*** Opening of EXERCISE DATA ***
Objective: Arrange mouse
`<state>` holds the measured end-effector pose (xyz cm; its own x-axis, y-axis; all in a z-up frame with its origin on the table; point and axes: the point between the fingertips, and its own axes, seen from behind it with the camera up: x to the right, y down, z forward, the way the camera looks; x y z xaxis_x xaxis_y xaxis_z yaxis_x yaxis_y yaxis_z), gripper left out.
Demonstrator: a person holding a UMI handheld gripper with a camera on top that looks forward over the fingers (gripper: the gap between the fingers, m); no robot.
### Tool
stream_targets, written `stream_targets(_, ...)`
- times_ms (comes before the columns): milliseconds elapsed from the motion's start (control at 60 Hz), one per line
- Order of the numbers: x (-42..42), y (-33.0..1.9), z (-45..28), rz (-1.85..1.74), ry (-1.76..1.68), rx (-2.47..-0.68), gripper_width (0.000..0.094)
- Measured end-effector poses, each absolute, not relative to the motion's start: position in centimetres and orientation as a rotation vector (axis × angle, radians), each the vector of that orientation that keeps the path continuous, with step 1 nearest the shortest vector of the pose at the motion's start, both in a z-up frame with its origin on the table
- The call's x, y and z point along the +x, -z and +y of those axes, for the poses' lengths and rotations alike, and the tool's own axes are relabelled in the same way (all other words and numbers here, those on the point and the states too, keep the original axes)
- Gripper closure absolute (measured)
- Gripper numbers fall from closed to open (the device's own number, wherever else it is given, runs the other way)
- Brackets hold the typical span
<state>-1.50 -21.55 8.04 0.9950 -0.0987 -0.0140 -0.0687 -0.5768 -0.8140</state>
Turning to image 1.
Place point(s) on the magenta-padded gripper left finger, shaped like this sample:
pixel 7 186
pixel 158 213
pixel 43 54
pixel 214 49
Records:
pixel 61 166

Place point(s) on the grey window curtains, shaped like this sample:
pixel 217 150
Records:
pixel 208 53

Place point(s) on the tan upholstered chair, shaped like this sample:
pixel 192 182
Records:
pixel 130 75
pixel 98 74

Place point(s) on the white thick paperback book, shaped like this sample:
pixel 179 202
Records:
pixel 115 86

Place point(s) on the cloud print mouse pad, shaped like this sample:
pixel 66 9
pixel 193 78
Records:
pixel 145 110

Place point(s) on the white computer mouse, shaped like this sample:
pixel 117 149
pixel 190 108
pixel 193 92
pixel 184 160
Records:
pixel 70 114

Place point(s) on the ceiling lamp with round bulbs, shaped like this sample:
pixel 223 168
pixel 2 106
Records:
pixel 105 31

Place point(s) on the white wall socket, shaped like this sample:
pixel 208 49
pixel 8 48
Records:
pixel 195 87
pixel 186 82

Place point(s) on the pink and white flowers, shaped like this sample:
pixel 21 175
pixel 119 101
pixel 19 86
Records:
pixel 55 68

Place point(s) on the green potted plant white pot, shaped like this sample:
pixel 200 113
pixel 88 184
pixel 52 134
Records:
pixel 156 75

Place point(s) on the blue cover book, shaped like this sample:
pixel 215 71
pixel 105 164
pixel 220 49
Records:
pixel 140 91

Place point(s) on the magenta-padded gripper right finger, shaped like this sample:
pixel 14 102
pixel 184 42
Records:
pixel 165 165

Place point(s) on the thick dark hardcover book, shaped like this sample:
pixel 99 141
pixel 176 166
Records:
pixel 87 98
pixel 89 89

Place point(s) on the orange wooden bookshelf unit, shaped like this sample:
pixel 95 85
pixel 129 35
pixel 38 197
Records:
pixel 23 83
*** Close of EXERCISE DATA ***
_YOUR INSTRUCTIONS_
Restate the records in full, keeping every word as it is.

_SOLUTION_
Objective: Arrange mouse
`<state>` holds the measured end-effector pose (xyz cm; its own x-axis, y-axis; all in a z-up frame with its origin on the table; point and axes: the point between the fingertips, and its own axes, seen from behind it with the camera up: x to the right, y down, z forward, the way the camera looks; x y z xaxis_x xaxis_y xaxis_z yaxis_x yaxis_y yaxis_z), gripper left out.
Demonstrator: a person holding a UMI handheld gripper with a camera on top that looks forward over the fingers (gripper: the gap between the fingers, m); no robot.
### Tool
stream_targets, written `stream_targets(_, ...)`
- times_ms (comes before the columns): milliseconds elapsed from the motion's start (control at 60 Hz), one per line
- Order of the numbers: x (-42..42), y (-33.0..1.9), z (-45..28), rz (-1.85..1.74), ry (-1.76..1.68), rx (-2.47..-0.68), gripper_width (0.000..0.094)
- Measured end-effector poses, each absolute, not relative to the motion's start: position in centimetres and orientation as a rotation vector (axis × angle, radians), each the vector of that orientation that keeps the path continuous, with step 1 nearest the shortest vector of the pose at the motion's start, both in a z-up frame with its origin on the table
- The call's x, y and z point along the +x, -z and +y of those axes, for the poses' lengths and rotations alike, and the tool's own axes are relabelled in the same way (all other words and numbers here, those on the point and the states too, keep the original axes)
- Gripper closure absolute (measured)
- Gripper numbers fall from closed to open (the device's own number, wherever else it is given, runs the other way)
- Brackets hold the typical span
<state>-1.50 -21.55 8.04 0.9950 -0.0987 -0.0140 -0.0687 -0.5768 -0.8140</state>
Turning to image 1.
Place point(s) on the magenta-padded gripper left finger, shaped like this sample:
pixel 7 186
pixel 158 213
pixel 43 54
pixel 214 49
Records:
pixel 61 166

Place point(s) on the grey window curtains, shaped like this sample:
pixel 217 150
Records:
pixel 208 53

Place point(s) on the tan upholstered chair, shaped like this sample:
pixel 192 182
Records:
pixel 130 75
pixel 98 74

Place point(s) on the white thick paperback book, shaped like this sample:
pixel 179 202
Records:
pixel 115 86

Place point(s) on the cloud print mouse pad, shaped like this sample:
pixel 66 9
pixel 193 78
Records:
pixel 145 110

Place point(s) on the white computer mouse, shaped like this sample:
pixel 117 149
pixel 190 108
pixel 193 92
pixel 184 160
Records:
pixel 70 114

Place point(s) on the ceiling lamp with round bulbs, shaped like this sample:
pixel 223 168
pixel 2 106
Records:
pixel 105 31

Place point(s) on the white wall socket, shaped like this sample:
pixel 208 49
pixel 8 48
Records:
pixel 195 87
pixel 186 82

Place point(s) on the pink and white flowers, shaped like this sample:
pixel 21 175
pixel 119 101
pixel 19 86
Records:
pixel 55 68

Place point(s) on the green potted plant white pot, shaped like this sample:
pixel 200 113
pixel 88 184
pixel 52 134
Records:
pixel 156 75

Place point(s) on the blue cover book, shaped like this sample:
pixel 215 71
pixel 105 164
pixel 220 49
Records:
pixel 140 91

Place point(s) on the magenta-padded gripper right finger, shaped like this sample:
pixel 14 102
pixel 184 42
Records:
pixel 165 165

Place point(s) on the thick dark hardcover book, shaped like this sample:
pixel 99 141
pixel 176 166
Records:
pixel 87 98
pixel 89 89

Place point(s) on the orange wooden bookshelf unit, shaped like this sample:
pixel 95 85
pixel 129 35
pixel 38 197
Records:
pixel 23 83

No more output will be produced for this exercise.